[Data extracted from a collection]

◆ ◆ ◆ ◆

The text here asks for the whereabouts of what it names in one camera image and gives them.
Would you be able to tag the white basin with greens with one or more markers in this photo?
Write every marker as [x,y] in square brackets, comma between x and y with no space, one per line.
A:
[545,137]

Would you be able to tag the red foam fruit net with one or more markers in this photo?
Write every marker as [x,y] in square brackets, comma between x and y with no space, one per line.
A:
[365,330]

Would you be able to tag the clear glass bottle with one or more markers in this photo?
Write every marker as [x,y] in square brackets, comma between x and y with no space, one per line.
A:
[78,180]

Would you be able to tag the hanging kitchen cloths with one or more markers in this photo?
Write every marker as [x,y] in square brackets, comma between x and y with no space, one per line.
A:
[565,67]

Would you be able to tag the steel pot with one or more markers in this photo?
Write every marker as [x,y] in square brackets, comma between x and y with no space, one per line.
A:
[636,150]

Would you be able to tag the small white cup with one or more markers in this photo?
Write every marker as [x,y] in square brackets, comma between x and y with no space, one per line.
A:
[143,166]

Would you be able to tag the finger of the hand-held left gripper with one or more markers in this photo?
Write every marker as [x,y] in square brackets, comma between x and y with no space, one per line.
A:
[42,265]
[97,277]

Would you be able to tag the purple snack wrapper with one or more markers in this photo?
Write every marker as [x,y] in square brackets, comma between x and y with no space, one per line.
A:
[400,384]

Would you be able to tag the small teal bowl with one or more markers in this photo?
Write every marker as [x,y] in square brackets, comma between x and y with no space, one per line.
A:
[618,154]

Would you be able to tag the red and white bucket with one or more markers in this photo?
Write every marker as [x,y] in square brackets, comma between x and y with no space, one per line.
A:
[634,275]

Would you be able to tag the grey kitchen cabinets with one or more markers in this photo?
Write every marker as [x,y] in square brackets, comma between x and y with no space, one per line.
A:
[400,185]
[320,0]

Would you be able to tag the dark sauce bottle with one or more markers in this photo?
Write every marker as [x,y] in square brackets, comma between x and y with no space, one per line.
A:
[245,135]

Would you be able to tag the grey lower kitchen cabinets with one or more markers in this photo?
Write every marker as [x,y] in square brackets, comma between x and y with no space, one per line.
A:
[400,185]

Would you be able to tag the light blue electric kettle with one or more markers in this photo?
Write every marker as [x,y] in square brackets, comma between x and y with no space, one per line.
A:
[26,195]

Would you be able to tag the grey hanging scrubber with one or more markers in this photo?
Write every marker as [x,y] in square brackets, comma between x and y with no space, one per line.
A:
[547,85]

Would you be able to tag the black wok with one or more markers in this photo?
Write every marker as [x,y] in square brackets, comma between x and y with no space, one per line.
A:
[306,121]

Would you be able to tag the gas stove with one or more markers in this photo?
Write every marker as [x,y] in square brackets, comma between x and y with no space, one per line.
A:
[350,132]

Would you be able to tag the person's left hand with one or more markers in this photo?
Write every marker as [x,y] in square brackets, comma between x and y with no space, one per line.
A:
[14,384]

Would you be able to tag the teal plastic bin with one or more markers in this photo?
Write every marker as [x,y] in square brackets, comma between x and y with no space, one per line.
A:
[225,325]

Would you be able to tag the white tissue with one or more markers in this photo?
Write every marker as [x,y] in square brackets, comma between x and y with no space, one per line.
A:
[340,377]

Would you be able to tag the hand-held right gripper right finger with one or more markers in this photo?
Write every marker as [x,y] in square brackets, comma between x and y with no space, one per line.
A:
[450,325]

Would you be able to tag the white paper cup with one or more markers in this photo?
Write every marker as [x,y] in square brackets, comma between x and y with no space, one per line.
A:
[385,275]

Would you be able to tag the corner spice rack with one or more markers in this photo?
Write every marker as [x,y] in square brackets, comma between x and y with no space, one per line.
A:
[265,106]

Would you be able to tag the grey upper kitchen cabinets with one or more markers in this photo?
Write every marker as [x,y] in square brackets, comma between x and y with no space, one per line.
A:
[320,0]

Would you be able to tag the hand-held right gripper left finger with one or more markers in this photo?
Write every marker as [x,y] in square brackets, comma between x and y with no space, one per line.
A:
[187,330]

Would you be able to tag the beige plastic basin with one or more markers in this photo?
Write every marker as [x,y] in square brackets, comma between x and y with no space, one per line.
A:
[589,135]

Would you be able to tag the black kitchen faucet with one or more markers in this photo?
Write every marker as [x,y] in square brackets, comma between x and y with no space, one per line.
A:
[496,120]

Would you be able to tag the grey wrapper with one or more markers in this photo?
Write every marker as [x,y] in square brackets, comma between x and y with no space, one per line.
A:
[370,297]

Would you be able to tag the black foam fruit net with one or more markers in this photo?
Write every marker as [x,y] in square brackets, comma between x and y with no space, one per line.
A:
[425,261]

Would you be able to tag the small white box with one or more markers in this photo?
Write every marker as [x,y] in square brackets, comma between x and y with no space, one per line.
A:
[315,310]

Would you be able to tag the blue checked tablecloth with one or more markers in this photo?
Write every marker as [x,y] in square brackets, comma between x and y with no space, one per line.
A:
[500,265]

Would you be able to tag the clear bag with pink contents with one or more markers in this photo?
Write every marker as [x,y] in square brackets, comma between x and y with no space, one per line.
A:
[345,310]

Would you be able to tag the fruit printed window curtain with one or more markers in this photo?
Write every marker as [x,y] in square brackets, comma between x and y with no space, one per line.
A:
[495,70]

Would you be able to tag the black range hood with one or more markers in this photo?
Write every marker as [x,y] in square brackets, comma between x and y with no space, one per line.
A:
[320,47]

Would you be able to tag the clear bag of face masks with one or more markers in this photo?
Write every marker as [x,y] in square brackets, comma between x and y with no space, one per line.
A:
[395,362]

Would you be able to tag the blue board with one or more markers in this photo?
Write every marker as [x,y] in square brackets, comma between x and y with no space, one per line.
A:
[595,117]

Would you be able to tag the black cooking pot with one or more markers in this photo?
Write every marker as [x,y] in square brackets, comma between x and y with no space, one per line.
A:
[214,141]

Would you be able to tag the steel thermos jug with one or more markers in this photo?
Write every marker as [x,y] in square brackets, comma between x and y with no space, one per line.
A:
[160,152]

◆ ◆ ◆ ◆

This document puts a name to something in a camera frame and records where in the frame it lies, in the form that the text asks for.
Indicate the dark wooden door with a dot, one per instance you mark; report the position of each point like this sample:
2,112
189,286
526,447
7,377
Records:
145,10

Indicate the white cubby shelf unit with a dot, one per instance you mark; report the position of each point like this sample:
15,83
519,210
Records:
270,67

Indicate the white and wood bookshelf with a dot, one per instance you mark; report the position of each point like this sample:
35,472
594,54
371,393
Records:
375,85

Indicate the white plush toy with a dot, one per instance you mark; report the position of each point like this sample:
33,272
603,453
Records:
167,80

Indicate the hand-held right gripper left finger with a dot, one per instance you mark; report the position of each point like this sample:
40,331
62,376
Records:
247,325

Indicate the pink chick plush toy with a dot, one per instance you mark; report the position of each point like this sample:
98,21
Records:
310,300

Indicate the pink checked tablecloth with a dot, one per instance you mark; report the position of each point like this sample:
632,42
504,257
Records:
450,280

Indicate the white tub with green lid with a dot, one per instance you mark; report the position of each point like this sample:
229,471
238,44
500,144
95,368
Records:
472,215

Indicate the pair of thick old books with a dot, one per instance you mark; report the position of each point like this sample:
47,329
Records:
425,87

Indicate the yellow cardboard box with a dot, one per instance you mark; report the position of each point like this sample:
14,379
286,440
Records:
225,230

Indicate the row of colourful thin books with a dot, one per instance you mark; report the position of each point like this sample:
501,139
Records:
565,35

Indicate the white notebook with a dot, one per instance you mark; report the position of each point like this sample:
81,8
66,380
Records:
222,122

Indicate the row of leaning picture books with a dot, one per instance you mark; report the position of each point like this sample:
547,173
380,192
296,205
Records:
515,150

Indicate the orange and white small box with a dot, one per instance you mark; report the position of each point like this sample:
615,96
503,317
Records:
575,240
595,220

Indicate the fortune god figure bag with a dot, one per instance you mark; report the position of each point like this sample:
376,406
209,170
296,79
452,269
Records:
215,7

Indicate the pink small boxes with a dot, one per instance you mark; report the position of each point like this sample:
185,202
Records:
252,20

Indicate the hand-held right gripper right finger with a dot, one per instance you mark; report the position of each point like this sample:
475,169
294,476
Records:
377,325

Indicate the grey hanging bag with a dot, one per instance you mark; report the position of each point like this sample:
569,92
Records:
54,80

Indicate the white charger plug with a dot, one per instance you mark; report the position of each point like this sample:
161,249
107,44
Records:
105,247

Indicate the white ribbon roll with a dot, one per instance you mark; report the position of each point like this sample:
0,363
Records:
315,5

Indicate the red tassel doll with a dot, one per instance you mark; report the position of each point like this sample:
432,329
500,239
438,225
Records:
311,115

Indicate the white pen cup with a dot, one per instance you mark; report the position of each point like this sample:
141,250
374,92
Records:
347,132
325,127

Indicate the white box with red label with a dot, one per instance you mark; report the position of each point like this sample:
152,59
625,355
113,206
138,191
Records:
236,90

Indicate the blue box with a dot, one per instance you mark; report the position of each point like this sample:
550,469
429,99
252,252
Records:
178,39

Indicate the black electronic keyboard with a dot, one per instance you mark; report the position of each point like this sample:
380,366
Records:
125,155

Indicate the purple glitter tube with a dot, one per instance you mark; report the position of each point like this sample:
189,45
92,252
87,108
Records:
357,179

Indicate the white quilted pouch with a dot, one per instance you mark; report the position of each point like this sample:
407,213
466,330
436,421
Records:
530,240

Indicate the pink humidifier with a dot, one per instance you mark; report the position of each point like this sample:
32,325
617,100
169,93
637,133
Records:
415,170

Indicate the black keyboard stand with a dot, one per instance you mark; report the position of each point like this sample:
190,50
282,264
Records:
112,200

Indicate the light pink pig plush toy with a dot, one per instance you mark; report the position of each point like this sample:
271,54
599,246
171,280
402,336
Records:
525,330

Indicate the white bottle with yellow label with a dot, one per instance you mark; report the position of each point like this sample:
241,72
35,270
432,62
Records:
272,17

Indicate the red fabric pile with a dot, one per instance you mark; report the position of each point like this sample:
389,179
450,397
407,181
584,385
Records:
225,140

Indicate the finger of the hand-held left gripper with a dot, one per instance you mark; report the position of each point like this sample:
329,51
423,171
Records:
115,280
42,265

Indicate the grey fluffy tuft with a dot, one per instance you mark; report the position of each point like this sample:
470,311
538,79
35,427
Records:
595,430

◆ ◆ ◆ ◆

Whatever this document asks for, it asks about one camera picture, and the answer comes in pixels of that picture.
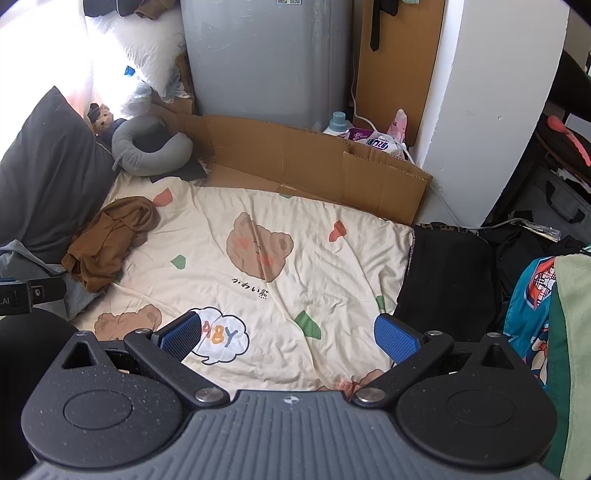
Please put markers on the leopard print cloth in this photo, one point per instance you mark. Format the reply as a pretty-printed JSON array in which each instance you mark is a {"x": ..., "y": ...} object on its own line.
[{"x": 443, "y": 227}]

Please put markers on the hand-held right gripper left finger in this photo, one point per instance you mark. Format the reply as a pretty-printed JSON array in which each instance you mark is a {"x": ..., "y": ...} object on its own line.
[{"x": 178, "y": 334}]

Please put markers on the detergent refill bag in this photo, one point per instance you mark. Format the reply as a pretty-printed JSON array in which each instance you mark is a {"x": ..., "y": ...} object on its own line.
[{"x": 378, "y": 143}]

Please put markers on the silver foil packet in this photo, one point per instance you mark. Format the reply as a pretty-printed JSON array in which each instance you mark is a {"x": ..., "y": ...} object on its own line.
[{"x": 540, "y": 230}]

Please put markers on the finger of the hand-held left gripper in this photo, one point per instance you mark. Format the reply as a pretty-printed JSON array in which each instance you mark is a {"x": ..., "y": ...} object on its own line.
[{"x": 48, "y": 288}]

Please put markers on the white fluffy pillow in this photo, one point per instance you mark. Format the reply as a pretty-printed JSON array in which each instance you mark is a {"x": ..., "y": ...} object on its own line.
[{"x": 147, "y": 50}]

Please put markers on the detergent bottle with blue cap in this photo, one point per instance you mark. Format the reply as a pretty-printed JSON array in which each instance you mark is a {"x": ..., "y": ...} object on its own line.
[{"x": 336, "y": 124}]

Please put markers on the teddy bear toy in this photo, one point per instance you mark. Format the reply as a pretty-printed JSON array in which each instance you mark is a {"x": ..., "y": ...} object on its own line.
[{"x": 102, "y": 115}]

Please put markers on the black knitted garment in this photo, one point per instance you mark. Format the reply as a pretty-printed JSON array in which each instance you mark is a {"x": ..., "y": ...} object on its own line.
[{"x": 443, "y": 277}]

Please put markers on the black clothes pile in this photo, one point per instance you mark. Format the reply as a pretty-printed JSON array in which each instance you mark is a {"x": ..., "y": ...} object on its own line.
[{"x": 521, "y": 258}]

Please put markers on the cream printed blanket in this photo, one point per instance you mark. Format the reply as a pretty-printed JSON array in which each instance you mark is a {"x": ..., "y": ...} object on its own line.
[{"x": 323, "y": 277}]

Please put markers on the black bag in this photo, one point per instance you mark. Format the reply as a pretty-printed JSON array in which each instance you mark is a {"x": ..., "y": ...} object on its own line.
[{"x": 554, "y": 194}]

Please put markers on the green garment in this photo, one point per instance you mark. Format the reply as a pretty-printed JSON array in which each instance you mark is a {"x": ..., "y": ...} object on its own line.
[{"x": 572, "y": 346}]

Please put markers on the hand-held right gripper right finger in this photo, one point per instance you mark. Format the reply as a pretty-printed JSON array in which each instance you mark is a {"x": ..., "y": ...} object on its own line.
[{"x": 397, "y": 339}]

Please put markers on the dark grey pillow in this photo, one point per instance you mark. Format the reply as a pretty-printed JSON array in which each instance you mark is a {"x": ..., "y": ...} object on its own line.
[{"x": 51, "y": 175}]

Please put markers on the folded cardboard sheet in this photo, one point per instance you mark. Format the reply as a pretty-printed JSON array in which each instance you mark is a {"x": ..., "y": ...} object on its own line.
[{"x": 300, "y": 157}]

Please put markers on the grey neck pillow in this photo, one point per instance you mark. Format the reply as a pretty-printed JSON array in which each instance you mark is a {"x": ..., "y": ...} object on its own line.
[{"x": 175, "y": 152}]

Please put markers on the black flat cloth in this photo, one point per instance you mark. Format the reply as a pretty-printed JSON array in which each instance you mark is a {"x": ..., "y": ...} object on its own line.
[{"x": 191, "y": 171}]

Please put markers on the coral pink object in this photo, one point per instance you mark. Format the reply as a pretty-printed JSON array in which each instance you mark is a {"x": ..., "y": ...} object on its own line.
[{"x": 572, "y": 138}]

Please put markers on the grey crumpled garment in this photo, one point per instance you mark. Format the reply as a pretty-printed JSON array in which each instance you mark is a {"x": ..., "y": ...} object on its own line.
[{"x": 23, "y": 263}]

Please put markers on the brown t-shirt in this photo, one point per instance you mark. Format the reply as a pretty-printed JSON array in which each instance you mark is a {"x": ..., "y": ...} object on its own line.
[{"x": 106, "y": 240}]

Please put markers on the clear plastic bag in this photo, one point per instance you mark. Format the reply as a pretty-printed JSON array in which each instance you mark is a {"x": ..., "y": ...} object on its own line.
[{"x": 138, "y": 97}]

◆ ◆ ◆ ◆

=== Task to carry out ===
Please return each line of the data above in which the word "steel" occurs.

=== Response below ===
Would you be able to tag the steel pot with one or more markers in this photo?
Would you be able to tag the steel thermos jug with one or more markers in this photo?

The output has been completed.